GOLD / SILVER
While the gold market is showing signs of bouncing this morning, action in the dollar suggests the path of least resistance in gold and silver should remain down today. In fact, the dollar since last Thursday has gained 80 ticks and has managed two consecutive days of very large trading volume, which could suggest the bull camp is formidable. Therefore, strength in gold and silver prices early today is surprising and is likely the result of simple short covering following yesterday’s huge downdrafts.
PALLADIUM / PLATINUM
While the selling in PGM markets yesterday appeared to have its genesis in the gold market, the damage to the charts yesterday sets the stage for a retest of the August lows down at $2,270. Obviously, part of the selling in the palladium market yesterday was the result of renewed strength in the dollar and because of the big picture macroeconomic washout in all physical commodities. While the platinum market avoided aggressive liquidation of the type seen in gold and palladium yesterday, the bias in the market shifts down with macroeconomic uncertainty surfacing at the same time the dollar appears to have returned to uptrend status.

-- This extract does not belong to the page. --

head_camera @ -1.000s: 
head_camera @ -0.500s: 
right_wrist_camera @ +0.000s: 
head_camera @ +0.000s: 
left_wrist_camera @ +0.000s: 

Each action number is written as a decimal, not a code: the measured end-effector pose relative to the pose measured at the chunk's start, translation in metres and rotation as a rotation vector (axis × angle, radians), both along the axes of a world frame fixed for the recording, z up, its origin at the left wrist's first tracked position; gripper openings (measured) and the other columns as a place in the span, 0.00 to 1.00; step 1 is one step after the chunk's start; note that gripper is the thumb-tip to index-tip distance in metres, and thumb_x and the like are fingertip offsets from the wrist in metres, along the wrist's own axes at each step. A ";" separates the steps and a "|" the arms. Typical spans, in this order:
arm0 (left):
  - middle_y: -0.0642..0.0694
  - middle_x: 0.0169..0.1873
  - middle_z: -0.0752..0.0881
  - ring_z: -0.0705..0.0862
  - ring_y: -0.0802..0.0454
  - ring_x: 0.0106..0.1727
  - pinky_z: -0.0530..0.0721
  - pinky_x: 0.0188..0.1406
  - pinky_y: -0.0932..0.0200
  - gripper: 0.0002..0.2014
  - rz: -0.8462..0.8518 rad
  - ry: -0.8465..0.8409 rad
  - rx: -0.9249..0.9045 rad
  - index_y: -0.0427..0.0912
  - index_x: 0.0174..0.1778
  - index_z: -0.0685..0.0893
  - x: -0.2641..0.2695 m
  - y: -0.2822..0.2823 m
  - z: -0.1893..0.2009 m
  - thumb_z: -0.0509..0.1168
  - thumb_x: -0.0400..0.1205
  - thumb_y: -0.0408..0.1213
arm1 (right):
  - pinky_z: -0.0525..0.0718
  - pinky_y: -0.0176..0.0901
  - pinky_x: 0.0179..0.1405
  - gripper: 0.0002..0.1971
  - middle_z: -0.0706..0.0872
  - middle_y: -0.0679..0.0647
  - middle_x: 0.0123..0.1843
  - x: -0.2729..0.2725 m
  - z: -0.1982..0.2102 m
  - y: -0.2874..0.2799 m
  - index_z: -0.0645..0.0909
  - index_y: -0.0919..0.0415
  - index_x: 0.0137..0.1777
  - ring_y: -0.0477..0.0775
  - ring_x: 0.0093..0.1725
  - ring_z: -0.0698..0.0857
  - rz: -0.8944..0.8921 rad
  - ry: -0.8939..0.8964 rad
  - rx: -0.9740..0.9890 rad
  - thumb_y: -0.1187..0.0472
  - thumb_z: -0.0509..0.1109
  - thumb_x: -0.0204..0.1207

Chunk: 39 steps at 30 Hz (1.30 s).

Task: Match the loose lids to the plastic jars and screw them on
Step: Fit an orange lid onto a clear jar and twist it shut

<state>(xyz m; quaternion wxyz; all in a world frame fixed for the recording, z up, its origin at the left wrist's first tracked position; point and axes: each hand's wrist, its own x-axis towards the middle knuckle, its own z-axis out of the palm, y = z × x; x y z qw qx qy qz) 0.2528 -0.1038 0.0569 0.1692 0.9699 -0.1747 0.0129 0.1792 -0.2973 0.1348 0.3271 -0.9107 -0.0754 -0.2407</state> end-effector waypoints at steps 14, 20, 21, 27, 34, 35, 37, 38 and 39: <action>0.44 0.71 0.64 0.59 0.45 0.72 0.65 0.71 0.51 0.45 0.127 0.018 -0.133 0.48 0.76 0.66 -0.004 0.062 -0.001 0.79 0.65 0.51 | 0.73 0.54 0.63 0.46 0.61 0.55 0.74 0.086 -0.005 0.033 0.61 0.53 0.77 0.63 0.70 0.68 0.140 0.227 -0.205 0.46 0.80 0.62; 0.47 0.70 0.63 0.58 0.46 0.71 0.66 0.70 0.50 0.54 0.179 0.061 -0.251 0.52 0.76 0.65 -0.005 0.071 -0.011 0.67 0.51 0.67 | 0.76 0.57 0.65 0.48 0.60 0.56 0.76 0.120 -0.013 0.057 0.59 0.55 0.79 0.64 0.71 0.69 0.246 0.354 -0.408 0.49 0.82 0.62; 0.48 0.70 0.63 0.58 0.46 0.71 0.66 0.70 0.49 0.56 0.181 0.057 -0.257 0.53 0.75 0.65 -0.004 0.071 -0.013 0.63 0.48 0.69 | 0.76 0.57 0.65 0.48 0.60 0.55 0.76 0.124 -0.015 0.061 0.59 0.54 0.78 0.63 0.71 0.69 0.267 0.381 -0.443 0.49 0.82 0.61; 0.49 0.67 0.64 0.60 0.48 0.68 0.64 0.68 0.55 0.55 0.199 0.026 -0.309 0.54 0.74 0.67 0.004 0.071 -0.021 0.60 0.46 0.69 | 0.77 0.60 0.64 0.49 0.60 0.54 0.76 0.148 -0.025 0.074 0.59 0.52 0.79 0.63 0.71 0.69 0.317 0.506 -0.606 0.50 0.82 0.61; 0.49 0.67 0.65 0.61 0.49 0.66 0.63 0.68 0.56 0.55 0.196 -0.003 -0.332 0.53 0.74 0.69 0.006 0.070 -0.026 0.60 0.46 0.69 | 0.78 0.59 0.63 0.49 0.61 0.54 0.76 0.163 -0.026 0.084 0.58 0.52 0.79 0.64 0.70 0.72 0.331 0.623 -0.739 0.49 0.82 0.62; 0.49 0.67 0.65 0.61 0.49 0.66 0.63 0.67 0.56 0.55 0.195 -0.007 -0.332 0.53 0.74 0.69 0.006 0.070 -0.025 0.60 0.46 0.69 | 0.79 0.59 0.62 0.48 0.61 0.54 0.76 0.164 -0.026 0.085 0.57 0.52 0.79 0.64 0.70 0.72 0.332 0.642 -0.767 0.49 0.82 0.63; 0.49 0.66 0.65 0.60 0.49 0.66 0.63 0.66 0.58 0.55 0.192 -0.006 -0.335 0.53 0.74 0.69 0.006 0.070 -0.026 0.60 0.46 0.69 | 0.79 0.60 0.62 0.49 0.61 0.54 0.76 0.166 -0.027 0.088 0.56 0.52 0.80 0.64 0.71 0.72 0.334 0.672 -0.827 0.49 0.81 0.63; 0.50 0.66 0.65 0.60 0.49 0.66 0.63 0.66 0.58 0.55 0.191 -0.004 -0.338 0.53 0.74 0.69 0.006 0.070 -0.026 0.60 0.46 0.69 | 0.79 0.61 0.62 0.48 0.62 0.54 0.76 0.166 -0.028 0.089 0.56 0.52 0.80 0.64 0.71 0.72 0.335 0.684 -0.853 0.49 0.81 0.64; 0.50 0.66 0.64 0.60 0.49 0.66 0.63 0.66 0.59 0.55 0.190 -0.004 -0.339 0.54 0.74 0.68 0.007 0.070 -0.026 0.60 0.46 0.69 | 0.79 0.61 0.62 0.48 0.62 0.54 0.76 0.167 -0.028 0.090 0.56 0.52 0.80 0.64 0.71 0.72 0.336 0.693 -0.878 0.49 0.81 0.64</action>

With global equity markets lower overnight, further strength in the dollar and indications that stimulus might not be in order in China, the sharp range down breakout in December copper this morning is well-deserved. The market also fears a decline in Chinese seasonal demand and restricted fabricating rules in China could limit factory buying but a very significant pressure on copper demand expectations is the Chinese crackdown on property holdings.